• [What you are asked to do]:
Read through the data, and wherever a line holds the word "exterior", write that line out.

[Opening Records to process section]

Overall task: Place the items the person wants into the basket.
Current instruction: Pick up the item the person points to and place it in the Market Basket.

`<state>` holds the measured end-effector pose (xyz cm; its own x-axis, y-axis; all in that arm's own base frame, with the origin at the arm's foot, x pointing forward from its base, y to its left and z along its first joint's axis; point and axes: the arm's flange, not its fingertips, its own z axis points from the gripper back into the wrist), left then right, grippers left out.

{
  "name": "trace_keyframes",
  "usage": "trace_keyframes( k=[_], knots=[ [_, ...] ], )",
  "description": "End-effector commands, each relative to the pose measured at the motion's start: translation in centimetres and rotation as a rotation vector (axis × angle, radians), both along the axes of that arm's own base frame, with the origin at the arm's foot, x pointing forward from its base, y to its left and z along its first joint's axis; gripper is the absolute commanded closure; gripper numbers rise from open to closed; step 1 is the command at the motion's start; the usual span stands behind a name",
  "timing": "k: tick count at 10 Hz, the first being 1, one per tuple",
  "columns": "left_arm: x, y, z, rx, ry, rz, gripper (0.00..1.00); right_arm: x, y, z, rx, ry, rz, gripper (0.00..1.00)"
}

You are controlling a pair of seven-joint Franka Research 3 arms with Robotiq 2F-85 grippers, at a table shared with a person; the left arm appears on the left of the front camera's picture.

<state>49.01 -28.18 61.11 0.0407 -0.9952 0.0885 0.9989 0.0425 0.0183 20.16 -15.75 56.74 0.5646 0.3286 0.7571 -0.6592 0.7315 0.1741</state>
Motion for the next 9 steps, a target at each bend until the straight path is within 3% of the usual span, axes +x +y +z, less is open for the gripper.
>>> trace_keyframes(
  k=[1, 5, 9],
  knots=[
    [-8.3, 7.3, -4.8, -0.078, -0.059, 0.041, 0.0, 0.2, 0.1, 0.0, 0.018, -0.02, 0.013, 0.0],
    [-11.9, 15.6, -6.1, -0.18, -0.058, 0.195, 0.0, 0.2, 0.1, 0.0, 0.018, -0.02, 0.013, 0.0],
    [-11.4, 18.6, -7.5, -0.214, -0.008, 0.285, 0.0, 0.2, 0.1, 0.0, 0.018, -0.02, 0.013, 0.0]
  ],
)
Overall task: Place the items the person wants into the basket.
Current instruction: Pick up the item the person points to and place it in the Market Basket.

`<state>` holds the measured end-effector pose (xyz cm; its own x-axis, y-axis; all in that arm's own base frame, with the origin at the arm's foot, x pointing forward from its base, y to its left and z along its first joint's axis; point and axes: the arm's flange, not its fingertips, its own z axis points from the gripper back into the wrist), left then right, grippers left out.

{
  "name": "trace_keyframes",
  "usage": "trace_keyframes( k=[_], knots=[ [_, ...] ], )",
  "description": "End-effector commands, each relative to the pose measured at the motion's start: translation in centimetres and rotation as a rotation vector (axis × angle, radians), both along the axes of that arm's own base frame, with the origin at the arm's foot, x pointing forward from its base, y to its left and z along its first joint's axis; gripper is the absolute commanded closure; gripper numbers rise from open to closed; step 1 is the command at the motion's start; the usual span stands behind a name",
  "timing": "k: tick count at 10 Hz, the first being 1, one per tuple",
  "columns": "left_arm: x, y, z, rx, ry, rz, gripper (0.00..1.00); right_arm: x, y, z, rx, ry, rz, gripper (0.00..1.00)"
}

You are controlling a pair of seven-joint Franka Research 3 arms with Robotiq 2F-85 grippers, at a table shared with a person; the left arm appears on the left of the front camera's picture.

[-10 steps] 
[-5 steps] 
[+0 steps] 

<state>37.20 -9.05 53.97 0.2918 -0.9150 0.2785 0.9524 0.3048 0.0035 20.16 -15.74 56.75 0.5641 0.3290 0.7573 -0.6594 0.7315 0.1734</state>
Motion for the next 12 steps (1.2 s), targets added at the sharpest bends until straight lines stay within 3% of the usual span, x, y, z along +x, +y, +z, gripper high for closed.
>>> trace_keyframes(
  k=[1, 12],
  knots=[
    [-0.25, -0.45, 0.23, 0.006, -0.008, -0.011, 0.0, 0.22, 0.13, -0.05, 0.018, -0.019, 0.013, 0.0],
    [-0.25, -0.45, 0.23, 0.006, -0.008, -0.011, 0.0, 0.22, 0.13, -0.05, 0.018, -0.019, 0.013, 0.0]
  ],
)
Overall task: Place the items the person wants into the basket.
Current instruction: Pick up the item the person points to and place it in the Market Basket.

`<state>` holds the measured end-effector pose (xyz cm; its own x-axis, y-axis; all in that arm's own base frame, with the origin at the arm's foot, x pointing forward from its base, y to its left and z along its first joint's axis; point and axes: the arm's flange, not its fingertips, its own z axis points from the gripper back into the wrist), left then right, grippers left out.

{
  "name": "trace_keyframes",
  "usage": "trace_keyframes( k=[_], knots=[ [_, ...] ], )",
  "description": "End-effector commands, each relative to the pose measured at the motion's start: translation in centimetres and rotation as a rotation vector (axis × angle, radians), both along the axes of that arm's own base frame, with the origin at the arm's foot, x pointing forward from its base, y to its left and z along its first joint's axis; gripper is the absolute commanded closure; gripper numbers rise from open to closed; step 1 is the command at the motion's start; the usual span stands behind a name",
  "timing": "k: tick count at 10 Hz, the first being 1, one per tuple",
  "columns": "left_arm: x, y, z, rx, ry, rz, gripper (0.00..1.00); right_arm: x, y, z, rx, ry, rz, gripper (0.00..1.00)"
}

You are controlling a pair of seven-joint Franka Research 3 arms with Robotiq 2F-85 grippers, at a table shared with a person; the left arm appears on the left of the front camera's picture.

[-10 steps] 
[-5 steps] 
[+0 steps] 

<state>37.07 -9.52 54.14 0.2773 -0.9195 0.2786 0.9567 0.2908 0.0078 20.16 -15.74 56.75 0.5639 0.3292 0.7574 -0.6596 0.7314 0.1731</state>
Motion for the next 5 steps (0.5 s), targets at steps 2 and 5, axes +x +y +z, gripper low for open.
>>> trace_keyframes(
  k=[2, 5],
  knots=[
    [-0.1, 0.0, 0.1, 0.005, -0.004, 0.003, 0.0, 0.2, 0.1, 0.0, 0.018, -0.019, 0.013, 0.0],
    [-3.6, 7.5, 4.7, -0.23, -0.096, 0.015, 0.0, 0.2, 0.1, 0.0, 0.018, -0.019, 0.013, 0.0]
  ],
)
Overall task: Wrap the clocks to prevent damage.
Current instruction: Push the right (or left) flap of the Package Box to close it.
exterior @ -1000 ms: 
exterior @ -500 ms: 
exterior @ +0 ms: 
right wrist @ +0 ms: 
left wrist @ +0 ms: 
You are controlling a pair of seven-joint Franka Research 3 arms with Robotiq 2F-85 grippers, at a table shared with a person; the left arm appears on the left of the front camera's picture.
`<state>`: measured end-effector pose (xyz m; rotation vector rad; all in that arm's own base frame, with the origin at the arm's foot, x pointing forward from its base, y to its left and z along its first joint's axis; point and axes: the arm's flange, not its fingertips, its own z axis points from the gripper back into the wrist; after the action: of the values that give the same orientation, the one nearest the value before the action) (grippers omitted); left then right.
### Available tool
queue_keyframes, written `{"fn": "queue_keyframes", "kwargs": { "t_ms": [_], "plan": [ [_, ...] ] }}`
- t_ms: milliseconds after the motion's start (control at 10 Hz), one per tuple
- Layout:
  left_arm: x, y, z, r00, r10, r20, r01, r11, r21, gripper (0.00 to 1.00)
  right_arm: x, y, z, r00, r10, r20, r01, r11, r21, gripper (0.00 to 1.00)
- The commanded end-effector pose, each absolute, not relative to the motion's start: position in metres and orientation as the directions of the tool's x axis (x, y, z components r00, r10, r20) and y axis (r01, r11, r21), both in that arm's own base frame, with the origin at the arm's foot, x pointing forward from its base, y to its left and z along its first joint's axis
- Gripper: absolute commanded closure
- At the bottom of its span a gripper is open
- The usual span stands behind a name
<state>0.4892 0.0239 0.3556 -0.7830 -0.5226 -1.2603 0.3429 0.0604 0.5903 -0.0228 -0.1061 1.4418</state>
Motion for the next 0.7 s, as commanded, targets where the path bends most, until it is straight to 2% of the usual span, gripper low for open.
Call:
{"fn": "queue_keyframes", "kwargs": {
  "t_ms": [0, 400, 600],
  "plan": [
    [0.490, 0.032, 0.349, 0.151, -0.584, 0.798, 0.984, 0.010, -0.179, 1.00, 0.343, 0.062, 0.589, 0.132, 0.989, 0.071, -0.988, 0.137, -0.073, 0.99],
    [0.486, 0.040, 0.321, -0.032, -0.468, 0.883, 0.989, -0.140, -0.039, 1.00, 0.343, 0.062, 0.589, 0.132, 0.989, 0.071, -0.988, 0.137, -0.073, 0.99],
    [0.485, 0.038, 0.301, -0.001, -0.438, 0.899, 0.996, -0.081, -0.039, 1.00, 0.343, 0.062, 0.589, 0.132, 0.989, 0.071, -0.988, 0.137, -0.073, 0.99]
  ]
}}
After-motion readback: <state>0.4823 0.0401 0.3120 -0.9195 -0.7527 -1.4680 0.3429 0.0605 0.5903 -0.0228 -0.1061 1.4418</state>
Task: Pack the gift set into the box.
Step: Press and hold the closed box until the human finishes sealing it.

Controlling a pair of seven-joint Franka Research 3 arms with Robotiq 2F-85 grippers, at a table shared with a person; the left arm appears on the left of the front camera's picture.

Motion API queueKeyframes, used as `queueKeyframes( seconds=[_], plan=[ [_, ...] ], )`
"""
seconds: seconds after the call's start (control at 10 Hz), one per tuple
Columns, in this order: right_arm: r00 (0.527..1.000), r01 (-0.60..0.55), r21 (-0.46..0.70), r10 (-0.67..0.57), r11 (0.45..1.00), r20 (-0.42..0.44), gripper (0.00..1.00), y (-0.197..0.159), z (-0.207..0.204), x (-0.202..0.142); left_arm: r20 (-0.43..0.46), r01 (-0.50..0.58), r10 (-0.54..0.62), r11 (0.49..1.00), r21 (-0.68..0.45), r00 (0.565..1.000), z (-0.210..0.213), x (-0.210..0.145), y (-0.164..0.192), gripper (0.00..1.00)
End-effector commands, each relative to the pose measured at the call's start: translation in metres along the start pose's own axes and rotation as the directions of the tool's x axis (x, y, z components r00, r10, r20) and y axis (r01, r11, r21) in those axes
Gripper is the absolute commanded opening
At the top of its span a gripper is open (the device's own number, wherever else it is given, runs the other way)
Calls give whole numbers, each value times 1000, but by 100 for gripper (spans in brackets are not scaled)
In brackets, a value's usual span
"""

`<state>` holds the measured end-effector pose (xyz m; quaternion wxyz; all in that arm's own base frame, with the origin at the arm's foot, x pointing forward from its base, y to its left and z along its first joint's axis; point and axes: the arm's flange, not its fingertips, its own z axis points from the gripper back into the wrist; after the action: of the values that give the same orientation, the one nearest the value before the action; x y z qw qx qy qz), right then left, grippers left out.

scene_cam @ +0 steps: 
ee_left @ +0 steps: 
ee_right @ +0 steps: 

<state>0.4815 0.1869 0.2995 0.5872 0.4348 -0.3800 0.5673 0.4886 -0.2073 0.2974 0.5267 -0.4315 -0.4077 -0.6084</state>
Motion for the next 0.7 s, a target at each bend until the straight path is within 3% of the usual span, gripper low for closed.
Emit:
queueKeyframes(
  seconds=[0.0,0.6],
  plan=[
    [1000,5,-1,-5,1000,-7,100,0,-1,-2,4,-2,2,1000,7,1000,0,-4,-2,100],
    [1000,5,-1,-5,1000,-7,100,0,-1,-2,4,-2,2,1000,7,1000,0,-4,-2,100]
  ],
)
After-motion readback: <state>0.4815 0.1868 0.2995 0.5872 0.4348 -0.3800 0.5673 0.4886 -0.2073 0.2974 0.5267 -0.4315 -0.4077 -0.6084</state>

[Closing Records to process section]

• [Answer space]:
exterior @ -1000 ms: 
exterior @ -500 ms: 
exterior @ +0 ms: 

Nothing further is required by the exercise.